Coal Run Village (sometimes simply Coal Run) is a home rule-class city in Pike County, Kentucky, in the United States. Bordered to the north, south, and east by Pikeville, Coal Run Village had a population of 1,669 at the 2020 census. It was the fastest-growing city in Kentucky from 2007 to 2008, with a population increase of 17.3%.
==Geography==

According to the United States Census Bureau, the city has a total area of 2.5 sqmi, all land.

==Demographics==

Historical population
| Census | Pop. | Note | %± |
| 1970 | 234 |  | — |
| 1980 | 348 |  | 48.7% |
| 1990 | 262 |  | −24.7% |
| 2000 | 577 |  | 120.2% |
| 2010 | 1,706 |  | 195.7% |
| 2020 | 1,669 |  | −2.2% |
| 2022 (est.) | 1,613 |  | −3.4% |
U.S. Decennial Census

===2020 census===
As of the 2020 census, Coal Run Village had a population of 1,669. The median age was 41.6 years. 22.9% of residents were under the age of 18 and 18.4% of residents were 65 years of age or older. For every 100 females there were 93.4 males, and for every 100 females age 18 and over there were 88.6 males age 18 and over.

29.5% of residents lived in urban areas, while 70.5% lived in rural areas.

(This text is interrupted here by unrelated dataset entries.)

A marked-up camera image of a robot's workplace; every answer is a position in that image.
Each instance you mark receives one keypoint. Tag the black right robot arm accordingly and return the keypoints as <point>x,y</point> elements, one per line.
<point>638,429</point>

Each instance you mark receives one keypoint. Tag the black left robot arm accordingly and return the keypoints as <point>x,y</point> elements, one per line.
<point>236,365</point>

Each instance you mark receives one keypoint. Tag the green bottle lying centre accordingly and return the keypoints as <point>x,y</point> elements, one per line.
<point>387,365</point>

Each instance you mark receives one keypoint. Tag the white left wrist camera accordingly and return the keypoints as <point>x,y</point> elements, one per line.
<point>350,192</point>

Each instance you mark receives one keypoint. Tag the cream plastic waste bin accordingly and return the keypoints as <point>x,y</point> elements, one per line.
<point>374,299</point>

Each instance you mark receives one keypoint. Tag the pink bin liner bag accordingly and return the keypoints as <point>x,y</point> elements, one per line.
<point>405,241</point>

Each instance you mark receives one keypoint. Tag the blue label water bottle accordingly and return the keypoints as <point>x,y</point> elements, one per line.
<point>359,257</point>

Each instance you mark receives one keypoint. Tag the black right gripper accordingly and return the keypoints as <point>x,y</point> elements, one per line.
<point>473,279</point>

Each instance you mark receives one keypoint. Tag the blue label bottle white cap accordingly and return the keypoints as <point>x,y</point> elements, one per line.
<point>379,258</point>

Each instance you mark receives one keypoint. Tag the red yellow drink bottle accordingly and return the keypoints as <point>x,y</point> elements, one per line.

There were 708 households in Coal Run Village, of which 32.5% had children under the age of 18 living in them. Of all households, 45.3% were married-couple households, 17.5% were households with a male householder and no spouse or partner present, and 29.9% were households with a female householder and no spouse or partner present. About 28.3% of all households were made up of individuals and 15.4% had someone living alone who was 65 years of age or older.

There were 783 housing units, of which 9.6% were vacant. The homeowner vacancy rate was 2.0% and the rental vacancy rate was 10.4%.

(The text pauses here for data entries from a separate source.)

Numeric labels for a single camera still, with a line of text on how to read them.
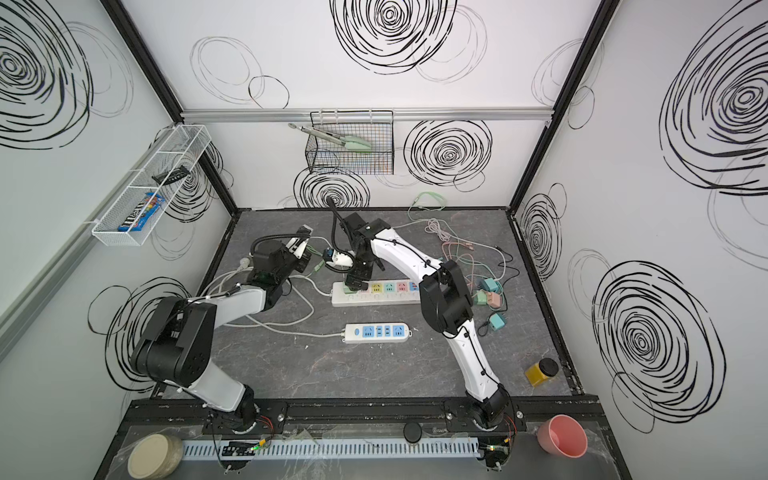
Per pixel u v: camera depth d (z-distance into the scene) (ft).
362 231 2.27
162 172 2.69
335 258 2.70
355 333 2.79
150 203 2.28
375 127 3.07
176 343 1.50
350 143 3.00
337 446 2.32
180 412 2.48
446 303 1.84
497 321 2.91
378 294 3.07
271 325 2.92
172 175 2.52
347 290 2.94
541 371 2.40
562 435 2.24
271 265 2.28
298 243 2.55
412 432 2.08

Racial composition as of the 2020 census
| Race | Number | Percent |
|---|---|---|
| White | 1,551 | 92.9% |
| Black or African American | 7 | 0.4% |
| American Indian and Alaska Native | 0 | 0.0% |
| Asian | 45 | 2.7% |
| Native Hawaiian and Other Pacific Islander | 0 | 0.0% |
| Some other race | 13 | 0.8% |
| Two or more races | 53 | 3.2% |
| Hispanic or Latino (of any race) | 49 | 2.9% |

===2010 census===
As of the 2010 United States census, there were 1,706 people living in the city. The racial makeup of the city was 95.4% White, 1.1% Black, 0.1% Native American, 2.2% Asian, 0.1% from some other race and 0.5% from two or more races. 0.6% were Hispanic or Latino of any race.

===2000 census===
As of the census of 2000, there were 577 people, 260 households, and 172 families living in the city. The population density was 231.3 PD/sqmi. There were 288 housing units at an average density of 115.4 /sqmi. The racial makeup of the city was 93.93% White, 0.17% African American, 0.52% Native American, 3.12% Asian, 1.39% from other races, and 0.87% from two or more races. Hispanic or Latino of any race were 2.43% of the population.

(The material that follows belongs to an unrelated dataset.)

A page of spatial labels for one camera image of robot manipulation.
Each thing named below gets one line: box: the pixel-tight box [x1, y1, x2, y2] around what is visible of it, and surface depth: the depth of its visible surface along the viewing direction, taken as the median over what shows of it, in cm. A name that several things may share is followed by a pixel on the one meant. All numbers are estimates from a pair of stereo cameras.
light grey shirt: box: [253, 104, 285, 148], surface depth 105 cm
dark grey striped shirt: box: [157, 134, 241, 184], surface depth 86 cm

There were 260 households, out of which 22.7% had children under the age of 18 living with them, 51.2% were married couples living together, 11.2% had a female householder with no husband present, and 33.8% were non-families. 31.2% of all households were made up of individuals, and 10.0% had someone living alone who was 65 years of age or older. The average household size was 2.15 and the average family size was 2.65.

In the city, the population was spread out, with 17.2% under the age of 18, 7.8% from 18 to 24, 27.6% from 25 to 44, 31.2% from 45 to 64, and 16.3% who were 65 years of age or older. The median age was 44 years. For every 100 females, there were 80.9 males. For every 100 females age 18 and over, there were 80.4 males.

The median income for a household in the city was $34,375, and the median income for a family was $42,639. Males had a median income of $31,071 versus $27,813 for females. The per capita income for the city was $27,469. About 17.1% of families and 24.4% of the population were below the poverty line, including 38.9% of those under age 18 and 33.8% of those age 65 or over.
==Government==

Coal Run Village is governed by a city commission form of government. The current mayor is Andrew H. Scott. The city commissioners are Mayor Pro-Tem Beverly Jo Osborne, Joe Adkins, Trey Deskins and Mike Steele.